I read a number of books this year, and as seems customary, I’ll share a few highlights. Since I’m traveling and don’t have my reading journal on hand, I’m sure I’m overlooking some. Nonetheless, here are a few that immediately spring to mind.
Alan Jacobs explores the works of Simone Weil, C. S. Lewis, T. S. Eliot, W. H. Auden, and Jacques Maritain and examines how they addressed the possibilities and pitfalls of developing post-war society. He (and his subjects) provide a perspective that could give our accelerationist, technocratic, post-everything culture some much needed guidance and wisdom.

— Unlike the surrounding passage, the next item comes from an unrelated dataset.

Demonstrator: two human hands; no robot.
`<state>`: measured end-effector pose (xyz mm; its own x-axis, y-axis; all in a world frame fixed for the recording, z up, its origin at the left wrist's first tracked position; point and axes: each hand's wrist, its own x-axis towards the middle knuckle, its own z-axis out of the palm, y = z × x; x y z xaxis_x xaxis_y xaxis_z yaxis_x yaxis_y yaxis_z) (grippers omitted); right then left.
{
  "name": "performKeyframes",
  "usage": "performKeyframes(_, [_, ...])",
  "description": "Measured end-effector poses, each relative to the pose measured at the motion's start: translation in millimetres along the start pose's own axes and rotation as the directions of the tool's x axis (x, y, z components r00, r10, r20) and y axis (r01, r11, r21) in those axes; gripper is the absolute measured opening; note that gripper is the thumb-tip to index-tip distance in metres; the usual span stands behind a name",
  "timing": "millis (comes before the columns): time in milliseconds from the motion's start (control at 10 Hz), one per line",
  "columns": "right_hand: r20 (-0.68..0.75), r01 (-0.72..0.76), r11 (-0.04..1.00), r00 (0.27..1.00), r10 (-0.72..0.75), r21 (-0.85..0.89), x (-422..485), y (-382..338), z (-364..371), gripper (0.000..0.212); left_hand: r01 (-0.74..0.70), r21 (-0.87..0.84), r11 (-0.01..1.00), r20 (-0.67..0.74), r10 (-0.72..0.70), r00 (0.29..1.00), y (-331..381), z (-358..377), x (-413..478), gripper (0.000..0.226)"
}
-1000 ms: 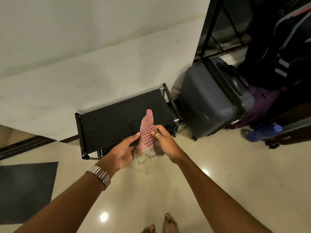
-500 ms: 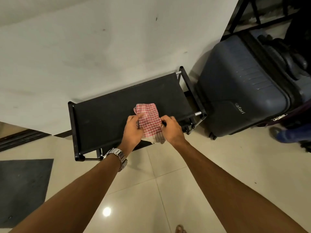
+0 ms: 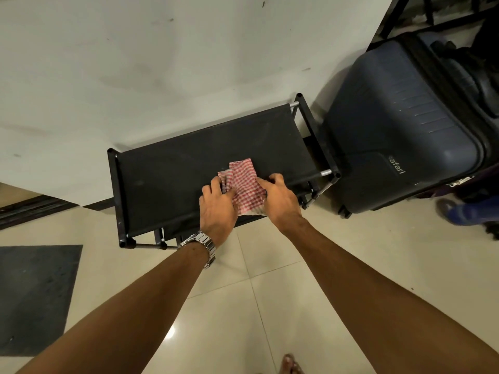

Joseph J. Ellis examines a few events in the lives of the Founding Fathers during America’s formative post-revolution years. The fact that political polarization is nothing new is equal parts troubling and comforting.
The meditations in The Inner Voice of Love is a series of journal entries written by Henri Nouwen direct an intense period of depression and spiritual darkness. It’s a beautiful and moving account of seeking wisdom and hope in the midst of doubt and despair.
I’ve already written a brief post about this one, but I’ll reiterate its significant by including it on this list. Suffice it to say, this tome is more than worth your time if you’d like an expansive understanding the defining event of the Christian faith.
I read this book as an almost spiritual exercise. Hopefully I write a longer piece about it soon, but for now it will suffice to say that themes, motifs, and spirit of this classic proved their timelessness in my revisiting of it.
I definitely see some thematic threads in my reading this year — hope, wisdom, perspective — and I strongly suspect they’ll continue into next year.
Regardless of whether or not you celebrate or observe it, I pray the unconditional love and unreasonable hope that the Christmas story embody are known to you this season. Happy Christmas, friends.